**WORK TO BE COMPLETED**
Among the lines below, count those that include "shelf", and state the count alone.

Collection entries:
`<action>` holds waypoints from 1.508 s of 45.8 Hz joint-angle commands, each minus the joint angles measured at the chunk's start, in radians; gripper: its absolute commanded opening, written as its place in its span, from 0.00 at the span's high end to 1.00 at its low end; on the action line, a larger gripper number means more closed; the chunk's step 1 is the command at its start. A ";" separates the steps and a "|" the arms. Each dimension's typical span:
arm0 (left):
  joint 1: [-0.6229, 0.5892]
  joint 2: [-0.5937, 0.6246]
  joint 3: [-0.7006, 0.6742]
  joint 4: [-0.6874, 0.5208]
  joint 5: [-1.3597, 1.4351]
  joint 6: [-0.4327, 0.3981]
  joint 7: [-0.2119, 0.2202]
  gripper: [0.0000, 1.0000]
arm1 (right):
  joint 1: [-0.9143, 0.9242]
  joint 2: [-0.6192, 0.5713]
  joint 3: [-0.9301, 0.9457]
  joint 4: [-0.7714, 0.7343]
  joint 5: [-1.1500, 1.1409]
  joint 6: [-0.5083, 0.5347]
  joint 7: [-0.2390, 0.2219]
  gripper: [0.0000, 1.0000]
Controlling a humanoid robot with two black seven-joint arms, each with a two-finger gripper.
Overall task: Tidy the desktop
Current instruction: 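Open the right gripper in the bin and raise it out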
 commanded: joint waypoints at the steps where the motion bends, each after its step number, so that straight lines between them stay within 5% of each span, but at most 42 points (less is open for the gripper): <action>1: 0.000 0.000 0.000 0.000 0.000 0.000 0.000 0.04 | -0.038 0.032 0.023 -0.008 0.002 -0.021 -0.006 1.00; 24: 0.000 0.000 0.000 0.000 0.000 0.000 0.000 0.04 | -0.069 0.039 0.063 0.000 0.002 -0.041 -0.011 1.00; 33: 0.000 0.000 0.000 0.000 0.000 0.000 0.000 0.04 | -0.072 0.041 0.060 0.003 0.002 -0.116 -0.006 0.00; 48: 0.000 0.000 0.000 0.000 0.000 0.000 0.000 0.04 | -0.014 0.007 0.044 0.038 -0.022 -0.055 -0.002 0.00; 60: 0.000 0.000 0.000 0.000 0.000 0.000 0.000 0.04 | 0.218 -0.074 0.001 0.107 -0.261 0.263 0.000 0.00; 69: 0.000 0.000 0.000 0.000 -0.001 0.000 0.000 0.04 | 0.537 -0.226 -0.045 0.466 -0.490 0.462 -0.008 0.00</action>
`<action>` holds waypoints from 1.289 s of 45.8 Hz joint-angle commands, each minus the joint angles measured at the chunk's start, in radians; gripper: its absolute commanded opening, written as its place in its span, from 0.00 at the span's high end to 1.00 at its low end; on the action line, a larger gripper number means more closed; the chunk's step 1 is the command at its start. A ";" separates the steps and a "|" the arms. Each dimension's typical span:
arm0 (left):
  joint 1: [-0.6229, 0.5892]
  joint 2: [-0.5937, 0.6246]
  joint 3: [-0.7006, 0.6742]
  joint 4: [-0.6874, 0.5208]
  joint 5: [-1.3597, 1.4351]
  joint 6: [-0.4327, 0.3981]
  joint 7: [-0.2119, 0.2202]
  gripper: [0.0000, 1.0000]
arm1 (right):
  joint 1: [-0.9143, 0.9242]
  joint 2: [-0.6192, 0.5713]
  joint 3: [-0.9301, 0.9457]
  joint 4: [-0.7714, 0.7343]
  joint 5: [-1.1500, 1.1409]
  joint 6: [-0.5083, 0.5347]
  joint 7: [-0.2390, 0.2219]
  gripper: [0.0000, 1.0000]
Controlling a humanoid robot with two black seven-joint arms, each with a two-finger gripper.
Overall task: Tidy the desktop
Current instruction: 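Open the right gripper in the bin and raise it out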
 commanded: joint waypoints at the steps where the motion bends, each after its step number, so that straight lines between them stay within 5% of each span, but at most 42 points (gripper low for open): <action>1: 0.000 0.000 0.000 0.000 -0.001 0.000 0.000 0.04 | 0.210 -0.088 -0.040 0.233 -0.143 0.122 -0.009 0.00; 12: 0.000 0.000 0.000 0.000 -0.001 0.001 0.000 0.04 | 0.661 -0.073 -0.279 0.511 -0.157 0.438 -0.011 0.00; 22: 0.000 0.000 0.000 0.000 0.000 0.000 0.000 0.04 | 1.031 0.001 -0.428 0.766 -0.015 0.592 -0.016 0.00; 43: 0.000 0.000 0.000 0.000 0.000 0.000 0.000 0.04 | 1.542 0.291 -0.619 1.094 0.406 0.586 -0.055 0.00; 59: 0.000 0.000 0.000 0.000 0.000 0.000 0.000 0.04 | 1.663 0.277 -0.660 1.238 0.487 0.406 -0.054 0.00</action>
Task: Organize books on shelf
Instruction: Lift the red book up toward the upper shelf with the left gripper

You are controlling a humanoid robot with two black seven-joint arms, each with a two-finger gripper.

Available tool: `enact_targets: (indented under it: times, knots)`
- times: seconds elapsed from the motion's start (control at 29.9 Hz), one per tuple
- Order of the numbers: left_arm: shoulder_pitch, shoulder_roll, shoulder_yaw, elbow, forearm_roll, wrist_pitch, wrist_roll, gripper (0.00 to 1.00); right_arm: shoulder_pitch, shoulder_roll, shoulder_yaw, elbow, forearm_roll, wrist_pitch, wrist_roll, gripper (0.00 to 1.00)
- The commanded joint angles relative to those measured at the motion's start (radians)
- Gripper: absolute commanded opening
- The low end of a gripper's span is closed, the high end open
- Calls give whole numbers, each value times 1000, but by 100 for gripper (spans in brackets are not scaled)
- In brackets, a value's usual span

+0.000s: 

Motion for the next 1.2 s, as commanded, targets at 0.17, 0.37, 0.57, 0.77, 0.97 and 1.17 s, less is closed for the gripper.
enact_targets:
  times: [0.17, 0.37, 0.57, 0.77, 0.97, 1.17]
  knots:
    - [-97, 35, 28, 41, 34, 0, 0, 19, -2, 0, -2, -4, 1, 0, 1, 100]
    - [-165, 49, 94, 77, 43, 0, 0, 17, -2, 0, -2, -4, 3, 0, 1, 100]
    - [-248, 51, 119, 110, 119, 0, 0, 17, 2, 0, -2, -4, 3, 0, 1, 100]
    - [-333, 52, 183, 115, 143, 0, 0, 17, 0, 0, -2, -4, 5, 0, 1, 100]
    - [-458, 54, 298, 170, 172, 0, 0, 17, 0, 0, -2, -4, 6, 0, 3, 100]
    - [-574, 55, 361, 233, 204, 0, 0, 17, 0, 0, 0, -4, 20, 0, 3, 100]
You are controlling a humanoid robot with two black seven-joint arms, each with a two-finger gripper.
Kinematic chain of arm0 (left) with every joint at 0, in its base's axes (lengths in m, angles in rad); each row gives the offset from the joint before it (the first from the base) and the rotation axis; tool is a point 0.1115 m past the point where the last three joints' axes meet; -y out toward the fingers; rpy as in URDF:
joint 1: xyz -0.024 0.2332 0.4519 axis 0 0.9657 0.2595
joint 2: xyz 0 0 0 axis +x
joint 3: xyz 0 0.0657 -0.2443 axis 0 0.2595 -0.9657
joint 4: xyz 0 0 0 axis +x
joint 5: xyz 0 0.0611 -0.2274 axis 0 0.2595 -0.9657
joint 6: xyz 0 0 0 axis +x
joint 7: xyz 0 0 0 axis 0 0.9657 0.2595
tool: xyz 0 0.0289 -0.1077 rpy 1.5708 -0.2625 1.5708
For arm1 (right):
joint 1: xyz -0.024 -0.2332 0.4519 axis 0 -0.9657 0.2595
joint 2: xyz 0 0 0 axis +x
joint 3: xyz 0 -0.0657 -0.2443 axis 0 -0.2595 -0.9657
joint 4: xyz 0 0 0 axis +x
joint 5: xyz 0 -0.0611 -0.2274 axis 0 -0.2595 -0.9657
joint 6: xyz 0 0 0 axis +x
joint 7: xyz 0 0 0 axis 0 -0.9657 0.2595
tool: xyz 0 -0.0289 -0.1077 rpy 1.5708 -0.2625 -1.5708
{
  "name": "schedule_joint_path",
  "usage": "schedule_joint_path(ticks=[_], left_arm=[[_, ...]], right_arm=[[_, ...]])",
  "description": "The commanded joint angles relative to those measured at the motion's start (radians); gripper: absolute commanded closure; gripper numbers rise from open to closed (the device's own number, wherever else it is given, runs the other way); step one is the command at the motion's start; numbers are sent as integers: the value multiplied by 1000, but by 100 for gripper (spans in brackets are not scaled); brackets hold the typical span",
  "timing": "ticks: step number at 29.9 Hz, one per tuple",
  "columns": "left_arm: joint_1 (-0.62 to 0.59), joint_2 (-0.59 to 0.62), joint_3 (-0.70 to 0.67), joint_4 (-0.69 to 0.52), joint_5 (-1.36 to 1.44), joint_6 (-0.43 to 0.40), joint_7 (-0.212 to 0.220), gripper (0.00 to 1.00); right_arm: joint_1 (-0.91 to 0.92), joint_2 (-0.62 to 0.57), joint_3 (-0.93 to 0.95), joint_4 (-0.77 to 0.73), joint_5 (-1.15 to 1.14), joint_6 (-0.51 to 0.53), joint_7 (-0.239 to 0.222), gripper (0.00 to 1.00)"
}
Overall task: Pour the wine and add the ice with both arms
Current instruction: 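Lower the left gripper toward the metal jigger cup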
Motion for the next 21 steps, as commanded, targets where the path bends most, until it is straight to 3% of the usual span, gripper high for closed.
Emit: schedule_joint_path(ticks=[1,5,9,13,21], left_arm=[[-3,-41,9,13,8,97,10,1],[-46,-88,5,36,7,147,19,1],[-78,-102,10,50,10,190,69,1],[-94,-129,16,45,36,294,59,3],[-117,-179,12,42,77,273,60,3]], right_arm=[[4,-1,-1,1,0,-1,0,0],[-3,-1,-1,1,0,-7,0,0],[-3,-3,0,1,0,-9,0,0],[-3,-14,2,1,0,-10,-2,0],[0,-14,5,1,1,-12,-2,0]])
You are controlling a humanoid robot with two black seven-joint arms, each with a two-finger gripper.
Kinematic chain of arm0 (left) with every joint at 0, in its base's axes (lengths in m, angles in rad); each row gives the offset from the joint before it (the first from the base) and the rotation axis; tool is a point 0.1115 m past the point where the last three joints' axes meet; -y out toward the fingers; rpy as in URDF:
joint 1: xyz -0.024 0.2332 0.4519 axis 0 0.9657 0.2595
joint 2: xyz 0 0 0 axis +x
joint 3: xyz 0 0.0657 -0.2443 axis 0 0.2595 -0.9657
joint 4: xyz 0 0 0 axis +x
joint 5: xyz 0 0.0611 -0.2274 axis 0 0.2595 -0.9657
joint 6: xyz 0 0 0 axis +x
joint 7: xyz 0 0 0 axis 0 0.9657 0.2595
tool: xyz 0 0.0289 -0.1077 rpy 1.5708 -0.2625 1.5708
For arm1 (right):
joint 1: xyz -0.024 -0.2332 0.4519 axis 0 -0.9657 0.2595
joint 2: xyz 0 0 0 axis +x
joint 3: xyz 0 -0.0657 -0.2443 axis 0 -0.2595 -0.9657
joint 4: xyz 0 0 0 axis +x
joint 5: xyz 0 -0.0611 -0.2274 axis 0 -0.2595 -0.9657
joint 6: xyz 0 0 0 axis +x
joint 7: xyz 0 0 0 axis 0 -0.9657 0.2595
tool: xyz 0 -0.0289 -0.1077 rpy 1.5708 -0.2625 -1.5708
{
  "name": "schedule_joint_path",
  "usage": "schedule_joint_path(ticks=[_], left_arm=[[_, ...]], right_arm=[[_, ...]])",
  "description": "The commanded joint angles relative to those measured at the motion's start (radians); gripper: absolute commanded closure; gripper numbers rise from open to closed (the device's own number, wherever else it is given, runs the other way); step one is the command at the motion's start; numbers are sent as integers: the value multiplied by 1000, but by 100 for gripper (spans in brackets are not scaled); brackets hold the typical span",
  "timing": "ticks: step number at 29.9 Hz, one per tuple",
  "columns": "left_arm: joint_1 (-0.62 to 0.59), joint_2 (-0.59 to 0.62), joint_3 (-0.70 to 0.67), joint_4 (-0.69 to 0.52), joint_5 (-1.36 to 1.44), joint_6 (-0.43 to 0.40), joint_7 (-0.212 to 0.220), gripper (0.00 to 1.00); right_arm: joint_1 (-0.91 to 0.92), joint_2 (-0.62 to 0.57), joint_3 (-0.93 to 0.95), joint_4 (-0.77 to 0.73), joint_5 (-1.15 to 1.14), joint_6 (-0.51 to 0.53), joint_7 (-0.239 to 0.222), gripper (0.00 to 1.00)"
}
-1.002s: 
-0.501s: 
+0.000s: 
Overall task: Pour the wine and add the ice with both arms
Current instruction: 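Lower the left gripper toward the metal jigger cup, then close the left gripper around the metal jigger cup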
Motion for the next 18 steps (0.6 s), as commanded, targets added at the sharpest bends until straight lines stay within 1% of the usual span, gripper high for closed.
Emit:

**TASK SOLUTION**
2